更新日 Event Coverage on 2002年 5月 2日

By by 森慶太

Bye 明けの岡本が闘うことになったのが "PTR" こと Peter Szigeti。Gary Wise のコラムなどでもお馴染みの彼は、プロプレイヤー集団「Magic Colony」の一員であり、来日経験もあるツアー常連のアメリカ人プレイヤーだ。恰幅の良いスキンヘッドと、一目で忘れられなくなる風貌も印象的だろう。そのSzigeti は《渋面の溶岩使い/Grim Lavamancer》の投入されたバーンデッキをセレクトしている。

一方、「最後のアジア王者」岡本尋が今回のエクステンデッドで選択したのは「Fireball Special」。これは「Oath-Donate」ともいうべき青緑の変則コンボデッキであり、The Finals 2001 開催にあわせて九州の池田剛が開発したことで知られるデッキタイプだ。ちなみに、森勝洋、池田剛、石田格、信下淳...と、ほとんどの日本人が今回の Gateway にこのデッキで挑んでいる。

確かに、GP リスボンで「Oath」、「Super Grow」、「赤単色」の三つ巴という三角関係にメタゲームが帰結したなかで、「海外勢が誰も知らない」このデッキに運命を託そうというのも頷ける。

果たして、久々の「Made in Japan」がこのマスターズ・ニースを席巻することはかなうのだろうか?

Game 1

先手を選んだ岡本は Szigeti の《ジャッカルの仔/Jackal Pup》からの仕掛けに対して淡々と《ドルイドの誓い/Oath of Druids》をキャスト。相も変わらずオーバーアクションな Szigeti は《モグの狂信者/Mogg Fanatic》で泣く泣く《ジャッカルの仔》を自ら除去し、手札のスペルによるバーンモードへとプレイをスイッチした。

《炎の印章/Seal of Fire》、《火葬/Incinerate》、《火山の鎚/Volcanic Hammer》、と火力が岡本のライフを削りはじめ、場には《蛮族のリング/Barbarian Ring》がセットされだした。

しかし、岡本が《直観/Intuition》で《サファイアの大メダル/Sapphire Medallion》をサーチしてきたあたりから Szigeti はしばしば長考をみせるようになった。

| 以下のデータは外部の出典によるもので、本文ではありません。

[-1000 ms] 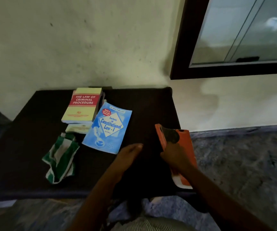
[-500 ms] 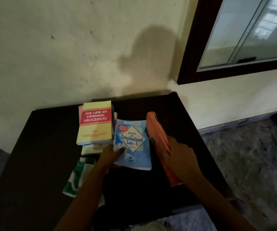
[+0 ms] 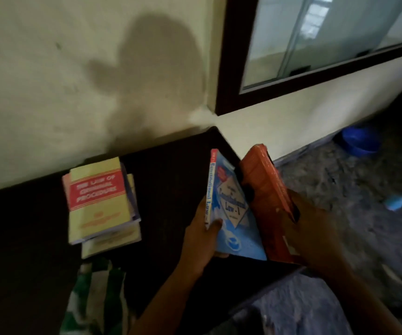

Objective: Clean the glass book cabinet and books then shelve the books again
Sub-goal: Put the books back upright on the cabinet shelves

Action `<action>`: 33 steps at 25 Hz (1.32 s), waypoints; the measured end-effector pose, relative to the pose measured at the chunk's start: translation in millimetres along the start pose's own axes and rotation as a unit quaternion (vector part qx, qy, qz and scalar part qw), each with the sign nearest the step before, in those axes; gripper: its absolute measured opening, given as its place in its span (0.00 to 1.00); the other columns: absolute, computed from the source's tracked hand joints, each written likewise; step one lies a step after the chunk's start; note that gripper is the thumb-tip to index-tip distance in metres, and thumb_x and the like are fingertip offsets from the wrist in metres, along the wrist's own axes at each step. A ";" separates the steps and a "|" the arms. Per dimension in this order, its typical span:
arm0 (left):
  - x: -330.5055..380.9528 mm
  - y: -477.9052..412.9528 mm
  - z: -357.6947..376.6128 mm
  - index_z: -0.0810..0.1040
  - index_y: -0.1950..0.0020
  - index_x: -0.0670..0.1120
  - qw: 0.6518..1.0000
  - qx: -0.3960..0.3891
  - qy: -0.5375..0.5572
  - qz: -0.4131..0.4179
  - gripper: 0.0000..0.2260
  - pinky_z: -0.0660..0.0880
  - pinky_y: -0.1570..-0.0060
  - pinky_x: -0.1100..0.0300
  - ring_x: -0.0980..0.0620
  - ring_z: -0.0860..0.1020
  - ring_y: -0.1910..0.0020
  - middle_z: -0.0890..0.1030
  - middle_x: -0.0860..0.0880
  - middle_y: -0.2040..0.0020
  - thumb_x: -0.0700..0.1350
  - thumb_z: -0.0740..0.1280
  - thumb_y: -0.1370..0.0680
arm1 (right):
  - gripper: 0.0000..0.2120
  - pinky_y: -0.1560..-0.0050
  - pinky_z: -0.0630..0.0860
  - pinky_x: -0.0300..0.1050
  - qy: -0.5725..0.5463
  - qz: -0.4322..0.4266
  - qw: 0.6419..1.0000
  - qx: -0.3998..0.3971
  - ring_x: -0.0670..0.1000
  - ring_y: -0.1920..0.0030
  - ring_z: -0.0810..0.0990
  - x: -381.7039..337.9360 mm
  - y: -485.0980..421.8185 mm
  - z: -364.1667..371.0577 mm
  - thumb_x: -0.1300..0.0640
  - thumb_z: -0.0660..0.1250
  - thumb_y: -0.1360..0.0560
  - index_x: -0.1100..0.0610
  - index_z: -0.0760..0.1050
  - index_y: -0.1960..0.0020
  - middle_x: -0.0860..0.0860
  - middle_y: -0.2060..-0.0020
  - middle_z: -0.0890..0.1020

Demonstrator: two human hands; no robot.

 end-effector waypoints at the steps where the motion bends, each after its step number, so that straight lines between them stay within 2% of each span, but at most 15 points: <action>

ただ、それも仕方あるまい。「Oath」デッキにまさか「Illusion-Donate」コンボが内包されていようなどとは彼も予想していなかっただろうから。

お約束の《蓄積した知識/Accumulated Knowledge》エンジンでデッキを掘り進み、岡本は淡々とコンボを決めた。

岡本尋 1-0

Game 2

Roar of the Wurm
またしても岡本が圧倒的な強さを見せつけた。

岡本はサイドボードから投入した《ワームの咆哮/Roar of the Wurm》を《直観/Intuition》からサーチし、赤単色デッキにとっては絶望的な 6/6 トークンの群れを場に展開したのだ。

バーン作戦を敢行していた Szigeti が間隙を縫うようにしてキャストした《ボール・ライトニング/Ball Lightning》もここぞと《Force of Will (AL)》されてしまい、岡本が握った主導権はまったく揺らがなかった。もちろん、立ち上がりのライフレースでは Szigeti が大きくリードしていたわけだが、この《直観》以降は守勢にまわらざるを得なくなったのだ。「ディフェンシヴなバーンデッキ」という表現はそれ自体が矛盾しており、ある意味で Szigeti はこの段階でやられたようなものだろう。

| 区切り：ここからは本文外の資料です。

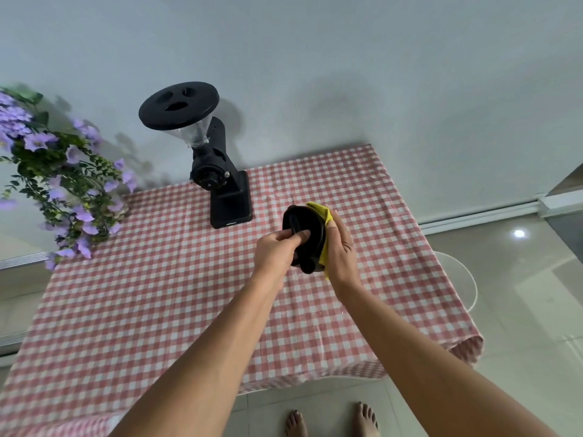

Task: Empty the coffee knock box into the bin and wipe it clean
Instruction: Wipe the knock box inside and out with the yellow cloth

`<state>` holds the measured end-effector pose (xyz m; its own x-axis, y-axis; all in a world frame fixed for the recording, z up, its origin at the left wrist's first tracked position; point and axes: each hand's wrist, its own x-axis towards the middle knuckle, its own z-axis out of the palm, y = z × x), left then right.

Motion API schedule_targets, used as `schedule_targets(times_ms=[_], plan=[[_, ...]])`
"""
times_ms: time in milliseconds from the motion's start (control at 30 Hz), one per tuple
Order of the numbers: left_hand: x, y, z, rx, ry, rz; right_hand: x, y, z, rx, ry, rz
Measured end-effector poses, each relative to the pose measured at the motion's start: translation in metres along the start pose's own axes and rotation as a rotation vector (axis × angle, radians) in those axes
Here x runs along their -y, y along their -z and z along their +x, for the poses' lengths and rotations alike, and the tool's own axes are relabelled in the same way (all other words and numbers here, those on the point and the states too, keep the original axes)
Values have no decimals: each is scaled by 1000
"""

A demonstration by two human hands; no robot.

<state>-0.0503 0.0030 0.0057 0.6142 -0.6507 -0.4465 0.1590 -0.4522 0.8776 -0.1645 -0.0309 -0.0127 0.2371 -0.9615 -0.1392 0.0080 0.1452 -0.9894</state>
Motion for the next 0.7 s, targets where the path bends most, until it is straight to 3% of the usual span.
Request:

Szigeti もなんとか 3 枚の《蛮族のリング/Barbarian Ring》などで岡本のファッティを除去して見せたものの、これには相当量のリソースの消耗を強いられた。Szigeti が 3 体目の 6/6 トークンを葬った段階で、彼のライフは 1、ハンドは空、土地は《山》がたった一枚だけ...という惨状である。そして、追い討ちとばかりに、ここで岡本は X=4 の《蓄積した知識/Accumulated Knowledge》をキャストし「ハンド、マナ、ライフトータルというすべての点で岡本が優位」という展開となった。

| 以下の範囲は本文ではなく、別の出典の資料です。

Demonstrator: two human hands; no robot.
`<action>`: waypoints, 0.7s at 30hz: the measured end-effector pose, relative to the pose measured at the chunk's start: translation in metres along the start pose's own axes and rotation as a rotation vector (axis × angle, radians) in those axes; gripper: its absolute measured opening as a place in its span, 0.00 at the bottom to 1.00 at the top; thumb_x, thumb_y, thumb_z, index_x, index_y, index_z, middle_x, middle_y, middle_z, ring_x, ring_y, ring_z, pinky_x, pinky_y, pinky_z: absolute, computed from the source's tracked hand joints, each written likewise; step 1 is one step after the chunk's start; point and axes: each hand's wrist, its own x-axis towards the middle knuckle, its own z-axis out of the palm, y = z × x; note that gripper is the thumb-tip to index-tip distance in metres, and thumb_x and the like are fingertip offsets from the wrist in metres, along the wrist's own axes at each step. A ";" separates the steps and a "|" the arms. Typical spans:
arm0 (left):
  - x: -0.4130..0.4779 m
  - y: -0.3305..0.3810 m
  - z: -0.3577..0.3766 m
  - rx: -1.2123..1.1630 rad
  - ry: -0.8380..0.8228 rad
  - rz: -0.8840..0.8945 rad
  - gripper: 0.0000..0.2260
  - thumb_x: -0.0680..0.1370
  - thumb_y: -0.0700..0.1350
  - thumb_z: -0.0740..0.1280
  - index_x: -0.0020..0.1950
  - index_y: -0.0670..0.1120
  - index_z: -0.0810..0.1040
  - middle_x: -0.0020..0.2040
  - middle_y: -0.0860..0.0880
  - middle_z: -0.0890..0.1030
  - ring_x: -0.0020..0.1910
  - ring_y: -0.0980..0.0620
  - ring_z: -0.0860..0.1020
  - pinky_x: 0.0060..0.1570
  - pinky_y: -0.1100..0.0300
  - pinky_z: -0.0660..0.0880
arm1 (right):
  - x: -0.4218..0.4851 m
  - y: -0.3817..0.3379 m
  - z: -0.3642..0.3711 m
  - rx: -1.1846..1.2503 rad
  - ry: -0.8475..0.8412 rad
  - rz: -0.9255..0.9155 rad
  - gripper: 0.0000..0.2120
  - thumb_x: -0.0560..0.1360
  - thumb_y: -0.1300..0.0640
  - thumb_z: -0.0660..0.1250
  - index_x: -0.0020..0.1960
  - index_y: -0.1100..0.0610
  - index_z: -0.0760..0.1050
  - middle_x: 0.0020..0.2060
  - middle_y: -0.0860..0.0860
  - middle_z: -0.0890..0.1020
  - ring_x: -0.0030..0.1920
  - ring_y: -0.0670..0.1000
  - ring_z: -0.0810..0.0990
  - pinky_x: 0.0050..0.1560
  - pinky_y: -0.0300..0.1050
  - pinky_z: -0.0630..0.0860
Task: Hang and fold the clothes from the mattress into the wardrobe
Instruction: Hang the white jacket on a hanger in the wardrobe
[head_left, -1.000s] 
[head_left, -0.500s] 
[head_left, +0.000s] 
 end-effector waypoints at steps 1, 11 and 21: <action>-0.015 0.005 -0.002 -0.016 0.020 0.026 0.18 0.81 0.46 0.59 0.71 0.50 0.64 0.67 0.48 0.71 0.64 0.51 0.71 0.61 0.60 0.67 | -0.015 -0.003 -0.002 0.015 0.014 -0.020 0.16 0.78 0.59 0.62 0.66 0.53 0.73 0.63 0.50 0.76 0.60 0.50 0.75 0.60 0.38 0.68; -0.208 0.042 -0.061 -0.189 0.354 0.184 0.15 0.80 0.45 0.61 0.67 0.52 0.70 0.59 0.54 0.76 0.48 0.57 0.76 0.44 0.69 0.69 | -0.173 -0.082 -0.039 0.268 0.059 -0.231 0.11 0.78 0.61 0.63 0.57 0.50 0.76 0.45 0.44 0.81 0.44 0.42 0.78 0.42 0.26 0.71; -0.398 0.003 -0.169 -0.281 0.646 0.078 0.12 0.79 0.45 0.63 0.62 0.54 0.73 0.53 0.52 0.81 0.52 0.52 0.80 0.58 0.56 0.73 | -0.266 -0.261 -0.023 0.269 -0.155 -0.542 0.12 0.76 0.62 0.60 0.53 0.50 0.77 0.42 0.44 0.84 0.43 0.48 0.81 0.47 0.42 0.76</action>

もはや戦意を喪失した Szigeti の前で岡本は《Illusions of Grandeur (IA)》を展開し、それはただちに《寄付/Donate》された。

岡本尋 2-0

Final Results:岡本尋 wins 2-0 Peter Szigeti

余談だが、《機知の戦い/Battle of Wits》フリークとして知られる Toby Wachter も筆者が取材したこのマッチアップを一緒に観戦していた。どうやら岡本のプレイしていた「Fireball Special」デッキに大層感銘をうけたようで、池田剛と岡本尋にインタビューをとることにしたそうだ。個人的にもその記事は楽しみだ。